Dietmar Schuth wrote his doctorate as well as an encyclopaedia about the colour blue and lives out a dream with a private museum in Schwetzingen, which is dedicated entirely to most people’s favourite colour and fitted out with much handiwork and sense of humour.
Many German sayings contain the colour ‘blue’: to be blue (to be drunk as a lord), to make blue (to take a day off), to promise the blue of the sky (to promise heaven and earth), to drive into the blue, to experience a blue miracle (a nasty surprise) or blue hours, to watch with admiration the Blue Rider or blue flower. Why? Why are we so fascinated by this colour, which most people in the world have as their favourite colour? Let alone the fact that there hadn’t been a term to name it for along time in many languages, or that it used to be so expensive that artists usually had to beg their clients for a ‘blue budget’?

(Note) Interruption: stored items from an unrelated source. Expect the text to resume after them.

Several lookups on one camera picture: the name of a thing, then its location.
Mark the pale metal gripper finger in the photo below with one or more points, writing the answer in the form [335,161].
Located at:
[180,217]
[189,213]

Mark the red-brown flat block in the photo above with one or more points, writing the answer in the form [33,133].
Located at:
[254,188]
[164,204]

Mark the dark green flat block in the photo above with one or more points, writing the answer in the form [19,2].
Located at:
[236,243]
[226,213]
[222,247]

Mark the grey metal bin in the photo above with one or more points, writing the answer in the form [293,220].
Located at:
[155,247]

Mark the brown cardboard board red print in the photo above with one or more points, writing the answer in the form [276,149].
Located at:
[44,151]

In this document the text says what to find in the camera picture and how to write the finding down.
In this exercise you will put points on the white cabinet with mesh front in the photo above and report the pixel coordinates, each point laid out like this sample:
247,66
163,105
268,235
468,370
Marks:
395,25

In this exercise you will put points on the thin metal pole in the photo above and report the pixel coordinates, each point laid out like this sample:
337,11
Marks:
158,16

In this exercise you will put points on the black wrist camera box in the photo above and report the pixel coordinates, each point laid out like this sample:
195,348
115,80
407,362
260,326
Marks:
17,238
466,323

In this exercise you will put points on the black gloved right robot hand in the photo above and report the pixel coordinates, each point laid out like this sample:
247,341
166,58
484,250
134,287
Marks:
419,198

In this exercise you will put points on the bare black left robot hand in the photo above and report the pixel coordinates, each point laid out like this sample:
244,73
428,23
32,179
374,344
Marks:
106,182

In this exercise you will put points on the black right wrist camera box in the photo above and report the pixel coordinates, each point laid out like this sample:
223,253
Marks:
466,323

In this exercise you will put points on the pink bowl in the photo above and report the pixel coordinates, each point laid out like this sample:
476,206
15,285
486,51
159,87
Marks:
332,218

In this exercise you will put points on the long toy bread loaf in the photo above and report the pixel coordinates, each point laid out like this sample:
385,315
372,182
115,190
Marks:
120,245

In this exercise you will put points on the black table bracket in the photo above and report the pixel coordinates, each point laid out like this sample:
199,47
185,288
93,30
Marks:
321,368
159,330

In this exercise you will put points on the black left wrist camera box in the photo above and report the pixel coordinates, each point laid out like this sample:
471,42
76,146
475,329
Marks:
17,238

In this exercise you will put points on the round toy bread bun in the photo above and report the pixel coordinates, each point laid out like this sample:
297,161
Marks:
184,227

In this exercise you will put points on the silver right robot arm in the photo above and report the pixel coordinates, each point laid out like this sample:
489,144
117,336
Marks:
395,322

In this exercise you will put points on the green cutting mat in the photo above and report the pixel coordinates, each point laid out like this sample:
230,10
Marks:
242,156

Dietmar Schuth knows the answers. He researched and wrote his doctorate about them, wrote them down on 500 pages in an encyclopaedia and finally established them in an old half-timbered Biedermeier house in the town of Schwetzingen, with azure-blue window shutters and an ultramarine-coloured wooden gate. As this gate slam shuts, visitors dive into an ocean of blue. Walls, doors, the reception desk, hortensias in the court, the steps on the upper floor, even the hose, the watering can and the bucket—everything is blue. But the eye can’t get enough of it. Dietmar tracks the visitors’ eyes, smiles and admits: “Surely I wouldn’t have done this in red.”
The story began in 1990 with the exhibition “Blue—the colour of faraway” in the Heidelberg art club. Dietmar had just completed his Master’s in art history and started working with director Hans Gercke. The exhibition attracted over 120,000 visitors—an “incredible amount,” Dietmar recalls the scene. Like them, he was fascinated by the matter. Not so much by the colour itself, which he merely finds “appealing,” but really by the stories behind the colour, its production and its use. “I wanted to systemize it, realizing that nobody had done that yet.” Maybe because scientists would have to leave their field of knowledge very quickly, suspects the art historian. Which is exactly what attracted him to the task. Henceforth he busied himself in psychology and biology, in optics and linguistics, in chemical and physiological processes. Blue turned him into an expert in many fields as well as into a craftsman, explorer and product developer—for the bath water colour called “Tinti” for example, with which children can produce colourful bubble mountains in their tubs at home.